Dans un livre d’entretien publié au Cameroun, où l’homosexualité est passible de cinq ans de prison, Jean-Blaise Kenmogne raconte pourquoi il pense que les gays et lesbiennes ont droit à l’égalité.
Entretien à bâtons rompus. D’un côté, Haman Mana, directeur de publication du quotidien Le Jour. De l’autre, le pasteur évangélique Jean-Blaise Kenmogne. Le thème de l’interview: l’homosexualité, passible de cinq ans de prison au Cameroun, pays d’Afrique centrale où les arrestations de gays et lesbiennes rapportées ont augmenté ces derniers mois.
«Un ordre clair: un homme et une femme»
«Dans la nature, il y a un ordre clair: un homme et une femme. A quoi sert-il de vouloir transformer cet ordre par des pratiques contre nature?», demande le journaliste auteur du livre Homosexualité, Eglise et Droits de l’Homme – Ouvrons le débat (éd. Ceros), qui s’est fixé la mission d’incarner le «Camerounais moyen» lors des échanges, parfois musclés.

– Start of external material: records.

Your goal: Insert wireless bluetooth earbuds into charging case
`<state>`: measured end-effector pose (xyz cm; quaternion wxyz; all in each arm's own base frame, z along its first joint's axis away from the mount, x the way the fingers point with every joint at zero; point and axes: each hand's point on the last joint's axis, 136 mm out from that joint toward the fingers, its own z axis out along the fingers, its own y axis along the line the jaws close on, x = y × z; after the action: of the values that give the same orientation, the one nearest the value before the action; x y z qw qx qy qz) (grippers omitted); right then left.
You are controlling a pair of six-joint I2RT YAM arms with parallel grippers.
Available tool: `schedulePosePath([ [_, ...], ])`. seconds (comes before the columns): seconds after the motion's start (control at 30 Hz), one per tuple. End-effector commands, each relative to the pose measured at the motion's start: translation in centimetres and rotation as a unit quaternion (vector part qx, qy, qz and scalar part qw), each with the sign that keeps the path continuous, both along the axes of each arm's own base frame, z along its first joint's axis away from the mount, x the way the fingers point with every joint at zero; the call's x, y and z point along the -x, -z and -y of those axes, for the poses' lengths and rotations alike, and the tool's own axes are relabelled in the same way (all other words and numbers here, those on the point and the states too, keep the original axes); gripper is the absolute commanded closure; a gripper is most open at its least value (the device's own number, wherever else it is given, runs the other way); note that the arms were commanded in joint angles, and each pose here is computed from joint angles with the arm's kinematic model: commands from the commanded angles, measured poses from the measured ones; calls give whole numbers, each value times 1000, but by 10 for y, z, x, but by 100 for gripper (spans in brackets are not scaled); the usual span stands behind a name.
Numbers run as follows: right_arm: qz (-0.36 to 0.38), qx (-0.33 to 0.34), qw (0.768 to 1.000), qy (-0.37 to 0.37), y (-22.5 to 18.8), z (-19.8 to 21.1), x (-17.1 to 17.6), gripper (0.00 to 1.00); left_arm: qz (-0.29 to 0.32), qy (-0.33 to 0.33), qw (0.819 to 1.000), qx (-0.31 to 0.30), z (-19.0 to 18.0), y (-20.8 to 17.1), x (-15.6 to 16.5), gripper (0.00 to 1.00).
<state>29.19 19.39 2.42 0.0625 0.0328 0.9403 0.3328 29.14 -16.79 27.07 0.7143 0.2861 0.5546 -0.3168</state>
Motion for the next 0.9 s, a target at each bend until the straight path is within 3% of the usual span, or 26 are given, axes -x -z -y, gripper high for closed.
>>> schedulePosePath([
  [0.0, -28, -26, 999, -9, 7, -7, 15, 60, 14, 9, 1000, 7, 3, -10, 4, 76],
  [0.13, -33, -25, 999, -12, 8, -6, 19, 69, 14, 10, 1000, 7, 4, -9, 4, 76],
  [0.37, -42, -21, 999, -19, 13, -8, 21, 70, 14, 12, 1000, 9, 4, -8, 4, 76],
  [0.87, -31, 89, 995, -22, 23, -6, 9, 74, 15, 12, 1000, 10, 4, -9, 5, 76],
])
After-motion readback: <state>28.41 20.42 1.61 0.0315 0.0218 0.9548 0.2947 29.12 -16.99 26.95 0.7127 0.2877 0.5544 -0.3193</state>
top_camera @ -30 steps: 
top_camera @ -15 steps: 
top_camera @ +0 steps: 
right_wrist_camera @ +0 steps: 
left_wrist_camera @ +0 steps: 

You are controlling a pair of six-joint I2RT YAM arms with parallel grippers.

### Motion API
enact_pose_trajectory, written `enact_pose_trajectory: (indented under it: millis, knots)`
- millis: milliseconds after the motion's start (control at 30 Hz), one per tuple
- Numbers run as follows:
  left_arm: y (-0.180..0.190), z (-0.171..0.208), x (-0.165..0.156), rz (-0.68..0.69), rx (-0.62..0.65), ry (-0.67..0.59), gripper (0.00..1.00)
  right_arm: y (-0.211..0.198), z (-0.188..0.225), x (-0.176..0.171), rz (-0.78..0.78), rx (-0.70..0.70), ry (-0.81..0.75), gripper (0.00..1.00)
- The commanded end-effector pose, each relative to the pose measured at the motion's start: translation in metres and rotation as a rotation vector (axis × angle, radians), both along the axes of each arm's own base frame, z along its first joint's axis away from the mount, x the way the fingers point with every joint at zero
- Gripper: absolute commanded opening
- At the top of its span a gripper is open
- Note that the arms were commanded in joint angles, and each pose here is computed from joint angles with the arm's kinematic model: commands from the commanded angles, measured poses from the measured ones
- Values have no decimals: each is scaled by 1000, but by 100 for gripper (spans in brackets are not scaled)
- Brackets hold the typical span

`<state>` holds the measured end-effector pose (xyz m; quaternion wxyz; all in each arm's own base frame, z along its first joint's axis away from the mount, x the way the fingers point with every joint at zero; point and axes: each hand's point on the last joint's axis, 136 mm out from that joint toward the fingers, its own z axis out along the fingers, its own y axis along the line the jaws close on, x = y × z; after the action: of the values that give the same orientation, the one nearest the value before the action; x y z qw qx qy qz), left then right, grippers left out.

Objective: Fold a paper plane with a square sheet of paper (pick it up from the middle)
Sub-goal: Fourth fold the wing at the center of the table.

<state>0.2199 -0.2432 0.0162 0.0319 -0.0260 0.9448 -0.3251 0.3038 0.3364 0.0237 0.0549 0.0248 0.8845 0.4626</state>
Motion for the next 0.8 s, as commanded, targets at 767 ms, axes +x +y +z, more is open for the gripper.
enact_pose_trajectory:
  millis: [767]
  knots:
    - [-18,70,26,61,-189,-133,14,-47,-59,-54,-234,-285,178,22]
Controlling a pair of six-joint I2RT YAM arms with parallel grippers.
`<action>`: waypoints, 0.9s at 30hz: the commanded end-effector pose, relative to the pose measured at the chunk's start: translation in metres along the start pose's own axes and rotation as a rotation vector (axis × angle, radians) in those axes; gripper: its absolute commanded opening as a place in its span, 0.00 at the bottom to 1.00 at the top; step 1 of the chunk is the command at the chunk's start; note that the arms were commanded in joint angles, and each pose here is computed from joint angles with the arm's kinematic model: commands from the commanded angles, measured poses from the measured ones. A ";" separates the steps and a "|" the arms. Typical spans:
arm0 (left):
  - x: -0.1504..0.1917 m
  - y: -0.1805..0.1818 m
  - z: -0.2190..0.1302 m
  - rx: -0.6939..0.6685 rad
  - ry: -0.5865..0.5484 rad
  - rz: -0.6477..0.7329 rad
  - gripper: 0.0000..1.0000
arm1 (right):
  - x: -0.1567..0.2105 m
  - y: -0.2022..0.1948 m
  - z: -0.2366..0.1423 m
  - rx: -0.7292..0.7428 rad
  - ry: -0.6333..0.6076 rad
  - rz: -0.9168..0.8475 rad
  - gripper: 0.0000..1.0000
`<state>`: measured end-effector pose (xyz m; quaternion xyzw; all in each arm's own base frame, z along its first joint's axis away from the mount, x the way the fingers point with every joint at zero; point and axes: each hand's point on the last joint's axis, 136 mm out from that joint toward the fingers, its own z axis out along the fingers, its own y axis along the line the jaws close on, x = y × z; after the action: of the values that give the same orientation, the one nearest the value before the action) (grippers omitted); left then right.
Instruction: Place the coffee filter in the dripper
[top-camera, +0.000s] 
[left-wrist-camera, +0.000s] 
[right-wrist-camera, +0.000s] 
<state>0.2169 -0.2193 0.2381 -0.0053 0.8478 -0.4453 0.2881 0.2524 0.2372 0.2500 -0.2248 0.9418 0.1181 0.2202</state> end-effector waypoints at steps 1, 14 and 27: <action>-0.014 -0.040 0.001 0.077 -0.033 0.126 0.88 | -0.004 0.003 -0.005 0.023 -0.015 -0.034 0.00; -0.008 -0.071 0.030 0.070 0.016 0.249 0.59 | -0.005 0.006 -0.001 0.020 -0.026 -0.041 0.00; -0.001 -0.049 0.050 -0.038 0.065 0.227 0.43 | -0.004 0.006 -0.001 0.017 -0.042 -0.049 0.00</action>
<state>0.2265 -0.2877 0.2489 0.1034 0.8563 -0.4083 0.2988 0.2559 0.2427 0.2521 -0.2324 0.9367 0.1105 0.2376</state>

Le docteur en droits de l’Homme répond en s’inspirant de la théologienne Isabelle Graesslé, installée en Suisse. Il rappelle ainsi que s’il y a une différence morphologique des sexes, il existe une «anthropologie de l’acceptation qui promeut soit une vision de la reconnaissance du caractère androgyne de chaque être humain en lui-même, soit une perception de la personne du même sexe comme objet d’attirance et d’amour au sens sexuel du terme».
Accusé d’empocher l’argent de «lobbys gays»
Jean-Blaise Kenmogne adhère. Pour lui, les homosexuels «ne sont ni un cancer à éradiquer, ni une menace sociale». Dénonçant les violences homophobes, il précise: «Ils sont des sujets d’humanité, des sujets de droits, des sujets de vie qu’il ne convient ni de marginaliser ni d’abandonner (…). Je dois les considérer comme des sujets humains. (…) Voilà la réalité que je cherche à comprendre et à faire comprendre parce que je constate qu’elle pose problème».
Ses propos sont très critiqués par des pasteurs et des fidèles. Certains ont même demandé sa radiation, l’accusant de fouler au pied les principes de la bible et, surtout, d’empocher l’argent de «lobbys gays». Accusation démentie: «S’il y a de l’argent en circulation, je n’ai pas vu un euro ou un dollar qui me serait destiné par des Occidentaux en vue de soutenir mon combat pour les droits humains des homosexuel-les au Cameroun».